Report details why Hamza Warsame's fatal fall was ruled accidental, not a hate crime
SEATTLE – A newly released report details why a 16-year-old’s death that sparked an outcry on social media was ruled accidental after a review by Seattle homicide detectives.
Hamza Warsame became frantic in the immediate aftermath of smoking marijuana for the first time and fell to his death while likely attempting to jump from the balcony of one apartment to an adjacent building last December, according to a report from Det. Jim Cooper.
The report was released to Q13 News on Wednesday.
Warsame’s death led to a hashtag, #justiceforhamza, that trended worldwide after his family and members of the Muslim community postulated he was beaten and thrown from the balcony by white men driven by anti-Muslim sentiment.
Warsame, a Seattle Central College running-start student, was at an older classmate’s apartment on Dec. 5 working on a school project on homelessness when he died.
The classmate told police that Warsame saw marijuana in the apartment and said he wanted to try it for the first time, so they smoked a bowl. The classmate said he went to the kitchen to make some food when Warsame began acting “frantic” about how smoking marijuana would affect his standing as a Muslim, then went out to the balcony and jumped.
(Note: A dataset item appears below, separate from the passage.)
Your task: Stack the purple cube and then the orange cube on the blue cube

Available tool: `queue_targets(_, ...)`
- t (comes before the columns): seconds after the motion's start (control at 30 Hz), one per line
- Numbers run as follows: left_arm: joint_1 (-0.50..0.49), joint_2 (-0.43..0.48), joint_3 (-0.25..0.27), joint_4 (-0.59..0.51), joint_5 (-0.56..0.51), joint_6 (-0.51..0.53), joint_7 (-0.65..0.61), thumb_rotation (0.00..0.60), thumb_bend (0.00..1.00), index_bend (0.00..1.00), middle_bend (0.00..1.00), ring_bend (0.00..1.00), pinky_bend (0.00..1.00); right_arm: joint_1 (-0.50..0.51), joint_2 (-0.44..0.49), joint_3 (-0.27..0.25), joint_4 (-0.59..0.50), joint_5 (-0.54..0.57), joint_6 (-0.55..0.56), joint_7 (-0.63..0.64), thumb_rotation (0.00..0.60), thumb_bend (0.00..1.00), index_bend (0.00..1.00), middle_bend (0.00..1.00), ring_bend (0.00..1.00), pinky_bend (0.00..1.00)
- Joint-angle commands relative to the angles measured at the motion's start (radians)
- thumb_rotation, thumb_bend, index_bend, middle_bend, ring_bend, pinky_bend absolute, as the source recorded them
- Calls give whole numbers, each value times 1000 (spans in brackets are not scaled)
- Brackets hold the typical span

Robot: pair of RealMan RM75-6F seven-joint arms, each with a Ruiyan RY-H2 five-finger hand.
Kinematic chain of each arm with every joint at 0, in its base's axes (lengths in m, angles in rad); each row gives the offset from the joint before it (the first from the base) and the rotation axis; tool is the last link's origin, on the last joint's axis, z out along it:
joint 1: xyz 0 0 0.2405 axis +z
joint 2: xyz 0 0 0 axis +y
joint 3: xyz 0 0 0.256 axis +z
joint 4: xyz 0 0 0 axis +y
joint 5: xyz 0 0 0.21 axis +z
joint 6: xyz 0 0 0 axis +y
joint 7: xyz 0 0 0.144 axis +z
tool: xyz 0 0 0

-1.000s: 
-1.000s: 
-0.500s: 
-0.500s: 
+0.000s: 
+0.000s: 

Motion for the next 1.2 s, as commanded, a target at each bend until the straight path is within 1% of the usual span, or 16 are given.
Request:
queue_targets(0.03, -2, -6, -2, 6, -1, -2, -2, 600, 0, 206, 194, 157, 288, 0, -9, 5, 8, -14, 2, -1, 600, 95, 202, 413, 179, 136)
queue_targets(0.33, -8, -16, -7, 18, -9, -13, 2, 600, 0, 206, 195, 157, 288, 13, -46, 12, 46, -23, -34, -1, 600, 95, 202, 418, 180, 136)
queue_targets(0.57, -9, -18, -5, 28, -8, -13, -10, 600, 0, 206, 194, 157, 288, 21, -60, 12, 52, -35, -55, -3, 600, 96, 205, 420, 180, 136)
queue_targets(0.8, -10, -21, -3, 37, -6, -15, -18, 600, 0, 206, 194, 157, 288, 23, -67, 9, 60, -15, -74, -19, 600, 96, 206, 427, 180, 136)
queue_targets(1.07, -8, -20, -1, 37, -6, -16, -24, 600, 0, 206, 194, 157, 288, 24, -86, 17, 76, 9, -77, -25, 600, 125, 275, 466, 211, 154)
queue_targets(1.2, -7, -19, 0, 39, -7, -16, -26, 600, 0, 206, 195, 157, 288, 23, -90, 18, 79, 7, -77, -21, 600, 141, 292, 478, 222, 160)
Police said the angle of the fall made it very unlikely that Warsame was pushed, and instead indicated that he leaped forward. They said the flat roof of an adjacent building, which is below the balcony, appears much closer than it actually is so it’s likely Warsame thought he could jump to it.
The medical examiner found that Warsame’s injuries were consistent with those from a fall, and that there was no bodily evidence of assault.
Police also talked to a downstairs neighbor who was home at the time of Warsame’s death. She said she can occasionally overhear loud conversations in the apartment, but that she heard no sign of a confrontation before she saw Warsame fall past her window.
Police found no sign of struggle in the apartment, but did find a plate of uneaten egg rolls.
“His death was a tragedy, but it was not a homicide,” the report concludes.